> **YOUR TASK**:
Your task is to copy every record exactly.

Dataset records:

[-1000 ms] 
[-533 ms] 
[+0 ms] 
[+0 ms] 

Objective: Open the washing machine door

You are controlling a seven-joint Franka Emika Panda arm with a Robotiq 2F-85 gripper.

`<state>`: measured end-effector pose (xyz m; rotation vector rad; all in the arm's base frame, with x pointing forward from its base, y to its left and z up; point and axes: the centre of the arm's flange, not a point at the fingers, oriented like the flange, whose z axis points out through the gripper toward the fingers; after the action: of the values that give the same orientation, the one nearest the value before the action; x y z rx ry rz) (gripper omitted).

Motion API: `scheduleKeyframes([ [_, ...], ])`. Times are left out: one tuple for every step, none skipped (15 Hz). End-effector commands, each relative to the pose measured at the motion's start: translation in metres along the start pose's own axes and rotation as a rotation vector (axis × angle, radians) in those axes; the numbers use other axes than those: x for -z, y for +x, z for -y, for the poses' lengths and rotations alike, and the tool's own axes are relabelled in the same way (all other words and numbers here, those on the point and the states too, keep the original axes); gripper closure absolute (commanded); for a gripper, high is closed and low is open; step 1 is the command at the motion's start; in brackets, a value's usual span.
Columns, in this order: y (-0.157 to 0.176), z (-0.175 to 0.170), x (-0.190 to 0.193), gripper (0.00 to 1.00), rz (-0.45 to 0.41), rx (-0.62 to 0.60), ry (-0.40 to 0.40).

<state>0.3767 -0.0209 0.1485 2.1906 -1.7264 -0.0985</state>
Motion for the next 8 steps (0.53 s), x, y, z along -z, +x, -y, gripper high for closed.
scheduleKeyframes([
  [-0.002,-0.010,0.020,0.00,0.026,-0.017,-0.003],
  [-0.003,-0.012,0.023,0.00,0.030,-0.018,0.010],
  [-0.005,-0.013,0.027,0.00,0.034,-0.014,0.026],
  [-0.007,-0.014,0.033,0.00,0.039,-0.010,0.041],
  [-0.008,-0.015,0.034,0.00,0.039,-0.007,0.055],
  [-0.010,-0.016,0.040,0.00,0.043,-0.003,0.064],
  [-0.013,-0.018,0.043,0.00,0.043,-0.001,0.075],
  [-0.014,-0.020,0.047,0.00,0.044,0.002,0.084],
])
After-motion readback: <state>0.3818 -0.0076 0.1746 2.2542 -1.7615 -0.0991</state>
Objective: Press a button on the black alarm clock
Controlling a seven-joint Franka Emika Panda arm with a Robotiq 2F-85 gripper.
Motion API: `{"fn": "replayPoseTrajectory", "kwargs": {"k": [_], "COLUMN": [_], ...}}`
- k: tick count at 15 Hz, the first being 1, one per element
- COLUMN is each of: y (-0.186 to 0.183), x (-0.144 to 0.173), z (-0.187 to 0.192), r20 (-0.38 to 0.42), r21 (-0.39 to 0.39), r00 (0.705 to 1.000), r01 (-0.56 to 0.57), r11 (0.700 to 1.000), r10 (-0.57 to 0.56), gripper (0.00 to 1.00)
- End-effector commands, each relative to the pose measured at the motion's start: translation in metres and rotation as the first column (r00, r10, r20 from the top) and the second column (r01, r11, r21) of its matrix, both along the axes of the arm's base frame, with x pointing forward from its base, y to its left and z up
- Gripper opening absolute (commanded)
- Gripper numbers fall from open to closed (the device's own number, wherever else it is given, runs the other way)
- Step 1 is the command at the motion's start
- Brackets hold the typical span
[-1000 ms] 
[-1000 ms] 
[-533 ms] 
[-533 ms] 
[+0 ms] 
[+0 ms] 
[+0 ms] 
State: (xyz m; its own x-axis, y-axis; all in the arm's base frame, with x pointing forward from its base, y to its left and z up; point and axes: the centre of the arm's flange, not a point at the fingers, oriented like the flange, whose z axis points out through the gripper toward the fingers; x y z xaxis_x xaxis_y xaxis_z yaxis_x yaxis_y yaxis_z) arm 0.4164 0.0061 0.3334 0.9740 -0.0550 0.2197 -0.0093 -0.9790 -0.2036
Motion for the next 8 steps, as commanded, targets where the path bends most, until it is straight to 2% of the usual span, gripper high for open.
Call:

> **RESPONSE**:
[-1000 ms] 
[-533 ms] 
[+0 ms] 
[+0 ms] 

Objective: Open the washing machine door

You are controlling a seven-joint Franka Emika Panda arm with a Robotiq 2F-85 gripper.

`<state>`: measured end-effector pose (xyz m; rotation vector rad; all in the arm's base frame, with x pointing forward from its base, y to its left and z up; point and axes: the centre of the arm's flange, not a point at the fingers, oriented like the flange, whose z axis points out through the gripper toward the fingers; after the action: of the values that give the same orientation, the one nearest the value before the action; x y z rx ry rz) (gripper omitted).

Motion API: `scheduleKeyframes([ [_, ...], ])`. Times are left out: one tuple for every step, none skipped (15 Hz). End-effector commands, each relative to the pose measured at the motion's start: translation in metres along the start pose's own axes and rotation as a rotation vector (axis × angle, radians) in those axes; the numbers use other axes than those: x for -z, y for +x, z for -y, for the poses' lengths and rotations alike, and the tool's own axes are relabelled in the same way (all other words and numbers here, those on the point and the states too, keep the original axes); gripper closure absolute (commanded); for a gripper, high is closed and low is open; step 1 is the command at the motion's start; in brackets, a value's usual span.
Columns, in this order: y (-0.157 to 0.176), z (-0.175 to 0.170), x (-0.190 to 0.193), gripper (0.00 to 1.00), rz (-0.45 to 0.41), rx (-0.62 to 0.60), ry (-0.40 to 0.40).

<state>0.3767 -0.0209 0.1485 2.1906 -1.7264 -0.0985</state>
Motion for the next 8 steps (0.53 s), x, y, z along -z, +x, -y, gripper high for closed.
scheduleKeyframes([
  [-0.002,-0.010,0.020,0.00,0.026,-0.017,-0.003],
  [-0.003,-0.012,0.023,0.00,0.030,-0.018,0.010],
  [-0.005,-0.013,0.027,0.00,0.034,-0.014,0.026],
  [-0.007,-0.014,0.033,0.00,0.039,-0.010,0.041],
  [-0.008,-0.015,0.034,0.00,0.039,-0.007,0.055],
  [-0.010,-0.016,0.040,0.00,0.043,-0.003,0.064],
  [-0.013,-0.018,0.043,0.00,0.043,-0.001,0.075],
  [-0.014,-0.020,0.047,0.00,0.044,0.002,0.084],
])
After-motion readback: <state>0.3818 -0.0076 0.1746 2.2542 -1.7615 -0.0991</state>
Objective: Press a button on the black alarm clock
Controlling a seven-joint Franka Emika Panda arm with a Robotiq 2F-85 gripper.
Motion API: `{"fn": "replayPoseTrajectory", "kwargs": {"k": [_], "COLUMN": [_], ...}}`
- k: tick count at 15 Hz, the first being 1, one per element
- COLUMN is each of: y (-0.186 to 0.183), x (-0.144 to 0.173), z (-0.187 to 0.192), r20 (-0.38 to 0.42), r21 (-0.39 to 0.39), r00 (0.705 to 1.000), r01 (-0.56 to 0.57), r11 (0.700 to 1.000), r10 (-0.57 to 0.56), gripper (0.00 to 1.00)
- End-effector commands, each relative to the pose measured at the motion's start: translation in metres and rotation as the first column (r00, r10, r20 from the top) and the second column (r01, r11, r21) of its matrix, both along the axes of the arm's base frame, with x pointing forward from its base, y to its left and z up
- Gripper opening absolute (commanded)
- Gripper numbers fall from open to closed (the device's own number, wherever else it is given, runs the other way)
- Step 1 is the command at the motion's start
- Brackets hold the typical span
[-1000 ms] 
[-1000 ms] 
[-533 ms] 
[-533 ms] 
[+0 ms] 
[+0 ms] 
[+0 ms] 
State: (xyz m; its own x-axis, y-axis; all in the arm's base frame, with x pointing forward from its base, y to its left and z up; point and axes: the centre of the arm's flange, not a point at the fingers, oriented like the flange, whose z axis points out through the gripper toward the fingers; x y z xaxis_x xaxis_y xaxis_z yaxis_x yaxis_y yaxis_z) arm 0.4164 0.0061 0.3334 0.9740 -0.0550 0.2197 -0.0093 -0.9790 -0.2036
Motion for the next 8 steps, as commanded, targets where the path bends most, until it is straight to 2% of the usual span, gripper high for open.
Call:

This is the complete answer to the exercise.